Activity: Transcribe the listing exactly, so that nothing but the pictures is missing.
--- --- ---
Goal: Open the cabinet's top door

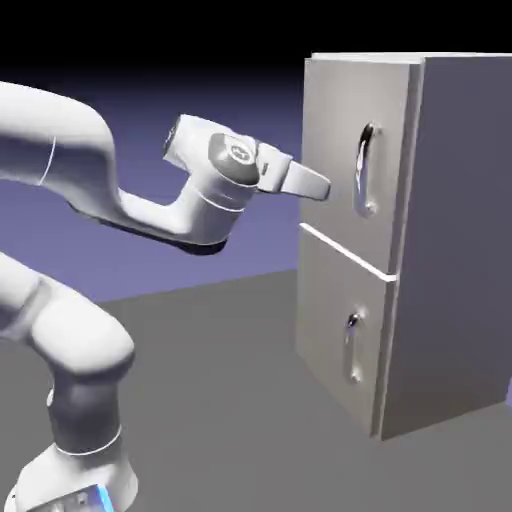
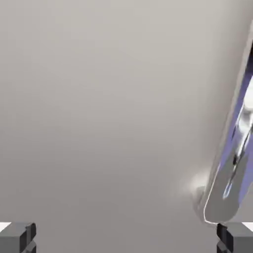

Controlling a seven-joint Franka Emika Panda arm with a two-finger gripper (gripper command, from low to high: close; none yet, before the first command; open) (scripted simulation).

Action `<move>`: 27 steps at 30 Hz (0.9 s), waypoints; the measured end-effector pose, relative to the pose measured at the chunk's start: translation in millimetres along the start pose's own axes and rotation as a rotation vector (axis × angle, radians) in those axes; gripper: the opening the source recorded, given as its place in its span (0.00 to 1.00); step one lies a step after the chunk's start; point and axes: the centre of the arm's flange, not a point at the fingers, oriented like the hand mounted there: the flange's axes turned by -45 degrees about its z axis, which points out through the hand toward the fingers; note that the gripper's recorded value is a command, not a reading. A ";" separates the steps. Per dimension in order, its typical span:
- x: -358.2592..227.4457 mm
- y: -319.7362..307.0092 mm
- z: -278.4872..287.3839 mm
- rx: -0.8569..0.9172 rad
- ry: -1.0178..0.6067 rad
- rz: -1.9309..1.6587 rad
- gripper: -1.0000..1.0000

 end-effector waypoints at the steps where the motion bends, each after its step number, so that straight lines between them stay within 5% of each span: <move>1: 0.2 1.5 -1.2 -0.001 0.014 0.002 0.50; 27: -3.7 65.5 11.4 0.042 0.370 0.090 0.50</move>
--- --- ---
Response box:
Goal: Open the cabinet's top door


Controlling a seven-joint Franka Emika Panda arm with a two-finger gripper (gripper command, from low to high: close; none yet, before the first command; open) (scripted simulation).

Action `<move>`: 27 steps at 30 Hz (0.9 s), waypoints; the measured end-effector pose, relative to the pose measured at the chunk's start: translation in millimetres along the start pose's own axes and rotation as a rotation vector (axis × angle, radians) in those axes; gripper: the opening the source recorded, given as its place in its span (0.00 to 1.00); step one lies a step after the chunk's start; point and axes: the centre of the arm's flange, not a point at the fingers, oriented like the hand mounted there: the flange's axes turned by -45 degrees about its z axis, which points out through the hand toward the fingers; note that the gripper's recorded value is a command, not a reading. A ";" separates the steps. Per dimension in order, its typical span:
- x: -358.2592..227.4457 mm
- y: -319.7362..307.0092 mm
- z: -278.4872..287.3839 mm
- rx: -0.8569..0.9172 rad
- ry: -1.0178..0.6067 rad
- rz: -1.9309..1.6587 rad
- gripper: -1.0000..1.0000

 end-effector waypoints at the steps where the motion bends, each after its step number, so that straight lines between them stay within 5% of each span: <move>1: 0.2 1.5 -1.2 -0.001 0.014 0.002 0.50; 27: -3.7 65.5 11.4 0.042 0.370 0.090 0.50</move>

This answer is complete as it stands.